TASK: From the listing below, copy each line that holds "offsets".

INFORMATION SUPPLIED:
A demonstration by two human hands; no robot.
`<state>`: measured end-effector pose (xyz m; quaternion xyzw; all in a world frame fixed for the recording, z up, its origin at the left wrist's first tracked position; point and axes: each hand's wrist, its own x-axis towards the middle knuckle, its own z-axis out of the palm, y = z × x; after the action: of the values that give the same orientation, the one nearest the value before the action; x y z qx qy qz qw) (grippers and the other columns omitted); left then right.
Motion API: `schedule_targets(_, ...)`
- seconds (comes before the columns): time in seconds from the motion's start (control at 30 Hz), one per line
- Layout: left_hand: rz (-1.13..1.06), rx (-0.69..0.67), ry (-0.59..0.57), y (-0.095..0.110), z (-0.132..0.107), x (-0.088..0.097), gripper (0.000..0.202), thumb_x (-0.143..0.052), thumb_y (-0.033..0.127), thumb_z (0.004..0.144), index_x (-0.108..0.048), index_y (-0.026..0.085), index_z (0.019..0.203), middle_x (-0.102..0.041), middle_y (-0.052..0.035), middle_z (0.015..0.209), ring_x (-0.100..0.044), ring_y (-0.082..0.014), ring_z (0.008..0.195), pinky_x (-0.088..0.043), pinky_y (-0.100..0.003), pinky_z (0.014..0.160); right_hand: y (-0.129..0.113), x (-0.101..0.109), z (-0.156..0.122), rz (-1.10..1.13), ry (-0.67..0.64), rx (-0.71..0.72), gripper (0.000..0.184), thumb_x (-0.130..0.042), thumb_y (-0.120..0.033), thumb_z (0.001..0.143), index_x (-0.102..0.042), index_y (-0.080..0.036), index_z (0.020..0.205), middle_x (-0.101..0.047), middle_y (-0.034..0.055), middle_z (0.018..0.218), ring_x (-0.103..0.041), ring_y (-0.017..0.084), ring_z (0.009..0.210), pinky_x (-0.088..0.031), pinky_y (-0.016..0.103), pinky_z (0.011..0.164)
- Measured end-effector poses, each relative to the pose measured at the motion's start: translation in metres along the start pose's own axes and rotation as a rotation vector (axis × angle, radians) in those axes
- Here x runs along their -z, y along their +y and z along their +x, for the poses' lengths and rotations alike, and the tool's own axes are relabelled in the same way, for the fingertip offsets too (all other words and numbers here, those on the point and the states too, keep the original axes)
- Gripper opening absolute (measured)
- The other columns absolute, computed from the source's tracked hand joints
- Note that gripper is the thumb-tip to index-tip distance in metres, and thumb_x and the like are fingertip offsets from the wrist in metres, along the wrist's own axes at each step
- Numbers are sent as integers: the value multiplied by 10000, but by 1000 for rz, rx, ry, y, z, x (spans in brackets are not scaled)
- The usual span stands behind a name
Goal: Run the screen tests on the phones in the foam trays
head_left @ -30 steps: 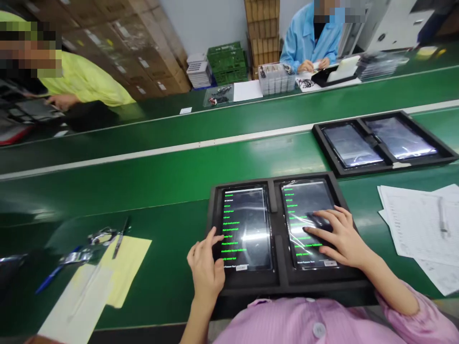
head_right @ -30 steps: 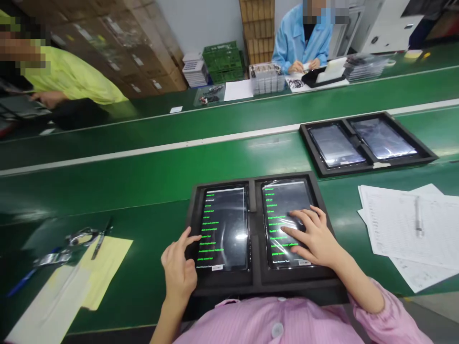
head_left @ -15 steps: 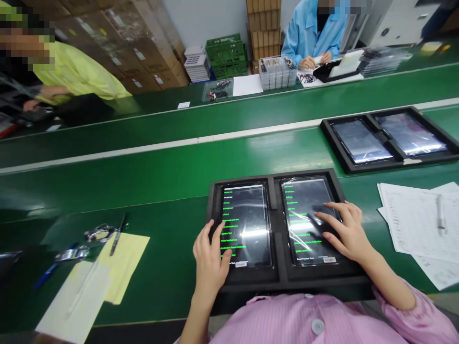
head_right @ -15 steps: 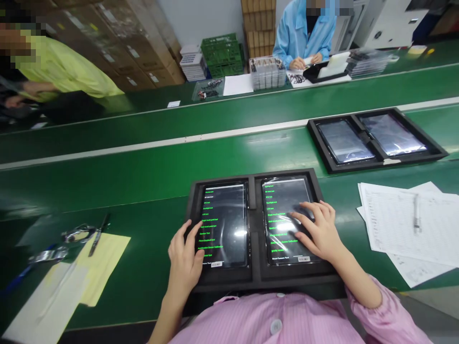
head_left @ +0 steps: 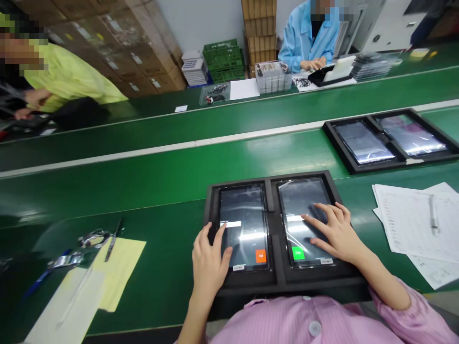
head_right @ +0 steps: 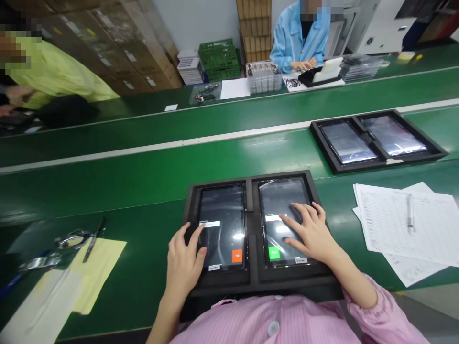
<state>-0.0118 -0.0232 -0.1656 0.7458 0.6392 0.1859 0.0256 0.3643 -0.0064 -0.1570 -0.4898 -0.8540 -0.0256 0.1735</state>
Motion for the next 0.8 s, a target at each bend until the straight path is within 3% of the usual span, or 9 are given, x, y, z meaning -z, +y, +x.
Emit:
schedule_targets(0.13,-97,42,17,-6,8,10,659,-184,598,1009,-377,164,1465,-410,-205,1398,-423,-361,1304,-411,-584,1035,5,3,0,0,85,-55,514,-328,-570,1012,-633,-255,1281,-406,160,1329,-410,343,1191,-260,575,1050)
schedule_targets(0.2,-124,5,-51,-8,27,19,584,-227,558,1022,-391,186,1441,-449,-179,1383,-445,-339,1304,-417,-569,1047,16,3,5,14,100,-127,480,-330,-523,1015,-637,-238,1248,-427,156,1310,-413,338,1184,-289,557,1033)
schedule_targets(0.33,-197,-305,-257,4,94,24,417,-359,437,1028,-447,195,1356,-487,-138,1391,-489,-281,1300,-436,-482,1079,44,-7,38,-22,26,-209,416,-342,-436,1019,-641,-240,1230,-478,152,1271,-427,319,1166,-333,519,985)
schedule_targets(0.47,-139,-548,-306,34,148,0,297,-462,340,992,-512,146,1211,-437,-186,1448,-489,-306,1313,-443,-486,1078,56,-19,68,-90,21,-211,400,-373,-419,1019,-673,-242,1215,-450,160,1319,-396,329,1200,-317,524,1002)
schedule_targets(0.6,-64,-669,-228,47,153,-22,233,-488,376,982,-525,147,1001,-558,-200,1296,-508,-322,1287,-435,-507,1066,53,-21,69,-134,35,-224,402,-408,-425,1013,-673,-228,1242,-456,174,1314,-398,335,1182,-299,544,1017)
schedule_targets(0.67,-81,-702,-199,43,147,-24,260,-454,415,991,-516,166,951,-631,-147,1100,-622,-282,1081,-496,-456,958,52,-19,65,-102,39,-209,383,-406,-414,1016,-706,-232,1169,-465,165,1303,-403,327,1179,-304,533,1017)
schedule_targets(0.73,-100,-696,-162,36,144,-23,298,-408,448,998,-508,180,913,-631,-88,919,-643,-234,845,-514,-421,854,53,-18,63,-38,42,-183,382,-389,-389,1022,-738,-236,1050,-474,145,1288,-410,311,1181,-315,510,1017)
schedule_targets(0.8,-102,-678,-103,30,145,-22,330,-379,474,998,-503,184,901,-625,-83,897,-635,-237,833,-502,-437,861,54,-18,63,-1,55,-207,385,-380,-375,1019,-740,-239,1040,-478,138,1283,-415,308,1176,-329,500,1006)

FINISHED EXERCISE:
- Here x runs along their -z, y along their +y and z along their +x, for the poses' lengths and rotations alike, and the tool's own axes are relabelled in the same way, for the fingertip offsets too (all other words and numbers here, those on the point and the states too, keep the original axes)
- Note that gripper is the thumb-tip to index-tip distance in metres, and thumb_x and the like are fingertip offsets from the wrist in metres, along the wrist's own axes at each step

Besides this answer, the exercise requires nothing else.